**TASK DIRECTIONS**
Once the line with "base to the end" is found in the entries below, repeat it and each following line exactly, up to and including the line with "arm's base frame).". Add no other lines.

**DATA SHOWN**
· · · · · · ·

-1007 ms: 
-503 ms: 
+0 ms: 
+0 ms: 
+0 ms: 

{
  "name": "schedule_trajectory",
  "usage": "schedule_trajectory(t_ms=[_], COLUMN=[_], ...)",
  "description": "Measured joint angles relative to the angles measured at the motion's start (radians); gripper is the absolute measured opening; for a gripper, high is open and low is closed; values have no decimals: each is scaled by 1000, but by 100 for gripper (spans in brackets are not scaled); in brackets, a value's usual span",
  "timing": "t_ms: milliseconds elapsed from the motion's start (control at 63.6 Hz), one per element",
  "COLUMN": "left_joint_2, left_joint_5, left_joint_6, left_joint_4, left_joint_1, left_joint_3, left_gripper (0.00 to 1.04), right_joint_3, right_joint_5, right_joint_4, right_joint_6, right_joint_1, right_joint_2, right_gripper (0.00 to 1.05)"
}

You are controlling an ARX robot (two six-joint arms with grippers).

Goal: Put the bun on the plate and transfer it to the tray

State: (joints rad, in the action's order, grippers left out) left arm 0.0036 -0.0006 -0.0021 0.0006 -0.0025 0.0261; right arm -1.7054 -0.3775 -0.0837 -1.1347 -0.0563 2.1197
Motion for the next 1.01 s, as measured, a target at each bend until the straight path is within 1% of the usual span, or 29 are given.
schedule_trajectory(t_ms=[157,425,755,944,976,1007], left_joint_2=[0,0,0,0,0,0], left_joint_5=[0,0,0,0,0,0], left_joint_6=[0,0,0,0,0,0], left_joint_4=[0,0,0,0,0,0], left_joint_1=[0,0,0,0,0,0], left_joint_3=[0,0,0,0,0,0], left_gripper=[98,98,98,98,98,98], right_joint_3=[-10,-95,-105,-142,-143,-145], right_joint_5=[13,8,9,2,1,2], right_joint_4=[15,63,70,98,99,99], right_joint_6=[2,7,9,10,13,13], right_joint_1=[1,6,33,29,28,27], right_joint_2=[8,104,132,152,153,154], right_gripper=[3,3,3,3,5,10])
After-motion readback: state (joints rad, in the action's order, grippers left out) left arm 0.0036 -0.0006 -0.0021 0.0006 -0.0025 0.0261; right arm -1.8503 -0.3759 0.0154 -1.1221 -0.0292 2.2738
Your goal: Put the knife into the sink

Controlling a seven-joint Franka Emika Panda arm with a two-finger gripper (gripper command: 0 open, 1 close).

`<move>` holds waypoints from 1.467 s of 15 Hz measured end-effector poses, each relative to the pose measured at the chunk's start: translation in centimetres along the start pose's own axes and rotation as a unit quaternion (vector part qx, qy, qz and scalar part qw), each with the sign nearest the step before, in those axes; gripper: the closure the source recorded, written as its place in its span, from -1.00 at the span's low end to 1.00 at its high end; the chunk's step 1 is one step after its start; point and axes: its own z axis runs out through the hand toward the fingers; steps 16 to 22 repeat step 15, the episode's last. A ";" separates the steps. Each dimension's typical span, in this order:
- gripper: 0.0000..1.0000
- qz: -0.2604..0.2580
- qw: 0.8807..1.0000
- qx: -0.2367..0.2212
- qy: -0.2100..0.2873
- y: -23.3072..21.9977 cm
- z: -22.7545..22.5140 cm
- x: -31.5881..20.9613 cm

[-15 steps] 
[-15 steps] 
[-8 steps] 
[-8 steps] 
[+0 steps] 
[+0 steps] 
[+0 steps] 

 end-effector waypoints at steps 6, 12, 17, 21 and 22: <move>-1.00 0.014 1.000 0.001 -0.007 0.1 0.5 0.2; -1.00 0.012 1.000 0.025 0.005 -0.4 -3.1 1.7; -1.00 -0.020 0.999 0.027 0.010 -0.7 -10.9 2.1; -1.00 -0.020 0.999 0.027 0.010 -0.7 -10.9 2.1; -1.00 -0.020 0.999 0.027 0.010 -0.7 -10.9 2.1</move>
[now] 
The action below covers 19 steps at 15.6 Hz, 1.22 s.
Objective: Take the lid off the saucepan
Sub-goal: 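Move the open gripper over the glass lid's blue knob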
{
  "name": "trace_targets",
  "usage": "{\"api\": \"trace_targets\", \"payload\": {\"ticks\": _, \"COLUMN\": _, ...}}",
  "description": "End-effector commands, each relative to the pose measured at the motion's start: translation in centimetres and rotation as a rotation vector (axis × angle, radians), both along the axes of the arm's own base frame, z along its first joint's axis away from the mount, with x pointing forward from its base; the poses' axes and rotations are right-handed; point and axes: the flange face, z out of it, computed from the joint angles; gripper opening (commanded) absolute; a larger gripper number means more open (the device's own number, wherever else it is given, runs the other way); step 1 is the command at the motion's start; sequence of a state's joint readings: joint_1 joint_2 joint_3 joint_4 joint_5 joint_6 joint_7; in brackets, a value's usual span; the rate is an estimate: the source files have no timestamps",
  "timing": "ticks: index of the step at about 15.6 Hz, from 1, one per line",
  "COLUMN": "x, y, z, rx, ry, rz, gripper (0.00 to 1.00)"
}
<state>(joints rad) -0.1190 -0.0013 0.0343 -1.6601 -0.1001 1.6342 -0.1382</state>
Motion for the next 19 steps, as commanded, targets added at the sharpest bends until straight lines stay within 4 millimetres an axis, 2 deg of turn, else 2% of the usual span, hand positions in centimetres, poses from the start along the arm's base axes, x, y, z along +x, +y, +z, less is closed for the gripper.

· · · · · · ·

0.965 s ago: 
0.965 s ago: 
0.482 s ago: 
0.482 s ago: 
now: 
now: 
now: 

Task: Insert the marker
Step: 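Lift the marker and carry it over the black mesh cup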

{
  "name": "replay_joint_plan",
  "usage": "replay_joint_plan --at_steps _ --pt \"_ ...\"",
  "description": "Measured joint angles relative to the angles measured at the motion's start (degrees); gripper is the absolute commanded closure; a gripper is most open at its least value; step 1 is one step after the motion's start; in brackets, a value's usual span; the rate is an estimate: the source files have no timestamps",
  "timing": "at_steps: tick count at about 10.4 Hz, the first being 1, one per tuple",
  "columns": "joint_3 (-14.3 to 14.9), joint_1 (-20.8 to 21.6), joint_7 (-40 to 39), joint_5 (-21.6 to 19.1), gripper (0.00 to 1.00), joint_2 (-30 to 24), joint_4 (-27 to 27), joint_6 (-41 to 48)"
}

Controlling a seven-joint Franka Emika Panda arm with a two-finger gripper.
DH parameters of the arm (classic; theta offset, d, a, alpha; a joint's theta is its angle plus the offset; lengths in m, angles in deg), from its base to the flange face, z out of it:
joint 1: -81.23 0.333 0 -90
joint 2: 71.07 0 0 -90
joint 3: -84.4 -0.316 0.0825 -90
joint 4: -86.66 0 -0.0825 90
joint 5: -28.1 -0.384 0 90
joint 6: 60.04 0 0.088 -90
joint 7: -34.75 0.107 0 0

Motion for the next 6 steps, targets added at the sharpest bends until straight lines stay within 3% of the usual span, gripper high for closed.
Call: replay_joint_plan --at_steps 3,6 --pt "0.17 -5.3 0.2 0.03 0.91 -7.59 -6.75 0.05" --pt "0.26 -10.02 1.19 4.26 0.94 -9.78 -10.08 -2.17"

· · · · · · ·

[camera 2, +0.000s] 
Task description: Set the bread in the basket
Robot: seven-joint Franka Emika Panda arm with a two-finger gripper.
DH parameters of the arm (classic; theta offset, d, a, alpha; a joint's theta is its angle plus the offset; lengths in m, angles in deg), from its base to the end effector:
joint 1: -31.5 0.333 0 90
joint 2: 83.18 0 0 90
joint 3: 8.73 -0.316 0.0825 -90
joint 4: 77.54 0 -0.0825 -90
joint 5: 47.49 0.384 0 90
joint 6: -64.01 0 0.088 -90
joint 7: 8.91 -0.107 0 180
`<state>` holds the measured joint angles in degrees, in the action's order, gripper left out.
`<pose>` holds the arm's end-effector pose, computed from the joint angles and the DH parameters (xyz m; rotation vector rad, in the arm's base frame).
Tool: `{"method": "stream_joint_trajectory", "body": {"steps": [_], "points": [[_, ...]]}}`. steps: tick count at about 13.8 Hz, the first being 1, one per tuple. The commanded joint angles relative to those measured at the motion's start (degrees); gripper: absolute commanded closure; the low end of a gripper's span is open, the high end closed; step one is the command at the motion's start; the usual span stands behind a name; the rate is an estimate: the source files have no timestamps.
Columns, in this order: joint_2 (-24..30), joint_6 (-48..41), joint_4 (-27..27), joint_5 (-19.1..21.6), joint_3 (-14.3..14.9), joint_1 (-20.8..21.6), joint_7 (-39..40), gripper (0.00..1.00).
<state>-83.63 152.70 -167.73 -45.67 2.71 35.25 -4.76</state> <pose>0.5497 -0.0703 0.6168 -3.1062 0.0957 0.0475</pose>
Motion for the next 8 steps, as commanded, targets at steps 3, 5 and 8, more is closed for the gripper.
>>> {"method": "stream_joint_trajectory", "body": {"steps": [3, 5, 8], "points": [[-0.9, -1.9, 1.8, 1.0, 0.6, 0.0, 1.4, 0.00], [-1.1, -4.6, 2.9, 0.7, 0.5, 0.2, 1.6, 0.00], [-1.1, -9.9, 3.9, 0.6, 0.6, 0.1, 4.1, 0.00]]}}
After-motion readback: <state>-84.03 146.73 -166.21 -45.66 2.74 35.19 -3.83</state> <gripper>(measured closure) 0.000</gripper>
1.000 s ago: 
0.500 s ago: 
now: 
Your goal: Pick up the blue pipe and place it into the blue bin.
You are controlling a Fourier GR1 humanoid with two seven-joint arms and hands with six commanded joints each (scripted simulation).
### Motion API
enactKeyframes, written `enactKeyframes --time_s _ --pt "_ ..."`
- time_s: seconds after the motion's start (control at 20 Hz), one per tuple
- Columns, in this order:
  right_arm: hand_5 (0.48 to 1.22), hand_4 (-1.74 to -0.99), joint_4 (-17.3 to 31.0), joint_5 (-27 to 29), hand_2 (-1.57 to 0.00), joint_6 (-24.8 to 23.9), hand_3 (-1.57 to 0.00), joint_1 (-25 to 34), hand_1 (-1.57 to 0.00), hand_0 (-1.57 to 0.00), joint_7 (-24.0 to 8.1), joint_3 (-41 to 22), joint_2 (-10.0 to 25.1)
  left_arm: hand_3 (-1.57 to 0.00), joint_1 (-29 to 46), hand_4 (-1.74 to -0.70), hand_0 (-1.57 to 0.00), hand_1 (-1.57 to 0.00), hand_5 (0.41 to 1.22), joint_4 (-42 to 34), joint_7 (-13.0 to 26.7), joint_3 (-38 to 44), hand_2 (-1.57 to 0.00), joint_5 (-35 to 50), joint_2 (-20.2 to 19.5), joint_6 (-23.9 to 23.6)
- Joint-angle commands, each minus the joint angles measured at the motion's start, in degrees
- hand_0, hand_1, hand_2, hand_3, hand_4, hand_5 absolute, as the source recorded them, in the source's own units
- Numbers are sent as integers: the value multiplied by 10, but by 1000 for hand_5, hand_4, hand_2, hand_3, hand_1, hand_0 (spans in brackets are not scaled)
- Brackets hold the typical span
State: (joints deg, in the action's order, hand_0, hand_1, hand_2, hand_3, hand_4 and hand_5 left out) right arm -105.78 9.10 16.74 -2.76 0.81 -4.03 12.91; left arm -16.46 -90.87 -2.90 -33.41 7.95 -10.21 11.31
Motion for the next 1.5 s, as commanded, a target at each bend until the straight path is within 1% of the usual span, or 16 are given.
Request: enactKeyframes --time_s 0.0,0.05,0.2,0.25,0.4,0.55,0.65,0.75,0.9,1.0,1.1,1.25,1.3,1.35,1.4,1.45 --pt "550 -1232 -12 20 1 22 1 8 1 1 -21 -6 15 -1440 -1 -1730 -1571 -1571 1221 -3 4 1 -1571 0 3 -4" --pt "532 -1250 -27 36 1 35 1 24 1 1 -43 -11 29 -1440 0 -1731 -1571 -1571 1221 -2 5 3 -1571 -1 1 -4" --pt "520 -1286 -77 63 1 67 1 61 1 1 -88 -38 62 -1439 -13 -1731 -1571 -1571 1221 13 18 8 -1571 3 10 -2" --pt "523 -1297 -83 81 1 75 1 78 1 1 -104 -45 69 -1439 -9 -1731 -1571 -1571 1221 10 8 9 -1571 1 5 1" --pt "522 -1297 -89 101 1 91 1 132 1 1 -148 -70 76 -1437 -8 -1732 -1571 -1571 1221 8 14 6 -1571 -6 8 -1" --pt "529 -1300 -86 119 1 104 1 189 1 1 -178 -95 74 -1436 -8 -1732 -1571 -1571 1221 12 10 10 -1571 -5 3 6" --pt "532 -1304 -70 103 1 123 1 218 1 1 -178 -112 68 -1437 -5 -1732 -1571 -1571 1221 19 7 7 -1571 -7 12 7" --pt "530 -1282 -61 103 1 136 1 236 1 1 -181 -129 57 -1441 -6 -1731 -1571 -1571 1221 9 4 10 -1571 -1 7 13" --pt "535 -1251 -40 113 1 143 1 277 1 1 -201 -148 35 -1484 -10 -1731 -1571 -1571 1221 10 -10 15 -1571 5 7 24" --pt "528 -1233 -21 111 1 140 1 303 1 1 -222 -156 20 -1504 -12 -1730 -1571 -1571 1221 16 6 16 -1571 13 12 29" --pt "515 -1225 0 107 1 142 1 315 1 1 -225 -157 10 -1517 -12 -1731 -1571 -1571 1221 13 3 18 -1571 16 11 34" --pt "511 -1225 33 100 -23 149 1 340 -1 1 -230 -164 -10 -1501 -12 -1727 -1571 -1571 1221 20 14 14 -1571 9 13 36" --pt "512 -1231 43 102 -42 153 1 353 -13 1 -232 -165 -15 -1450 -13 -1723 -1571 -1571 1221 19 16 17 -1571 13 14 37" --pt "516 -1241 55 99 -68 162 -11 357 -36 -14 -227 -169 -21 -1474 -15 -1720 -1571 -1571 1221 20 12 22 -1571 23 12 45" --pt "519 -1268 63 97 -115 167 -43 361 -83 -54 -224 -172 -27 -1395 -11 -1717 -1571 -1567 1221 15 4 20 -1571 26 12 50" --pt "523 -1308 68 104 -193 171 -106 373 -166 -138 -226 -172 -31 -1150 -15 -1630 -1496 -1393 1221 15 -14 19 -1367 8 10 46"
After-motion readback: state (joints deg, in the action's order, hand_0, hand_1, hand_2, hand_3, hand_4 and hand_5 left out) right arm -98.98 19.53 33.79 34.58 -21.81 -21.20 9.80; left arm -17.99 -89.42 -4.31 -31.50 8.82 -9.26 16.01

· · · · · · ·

**SOLUTION TO THIS TASK**
DH parameters of the arm (classic; theta offset, d, a, alpha; a joint's theta is its angle plus the offset; lengths in m, angles in deg), from its base to the end effector:
joint 1: -31.5 0.333 0 90
joint 2: 83.18 0 0 90
joint 3: 8.73 -0.316 0.0825 -90
joint 4: 77.54 0 -0.0825 -90
joint 5: 47.49 0.384 0 90
joint 6: -64.01 0 0.088 -90
joint 7: 8.91 -0.107 0 180
`<state>` holds the measured joint angles in degrees, in the action's order, gripper left out.
`<pose>` holds the arm's end-effector pose, computed from the joint angles and the DH parameters (xyz m; rotation vector rad, in the arm's base frame).

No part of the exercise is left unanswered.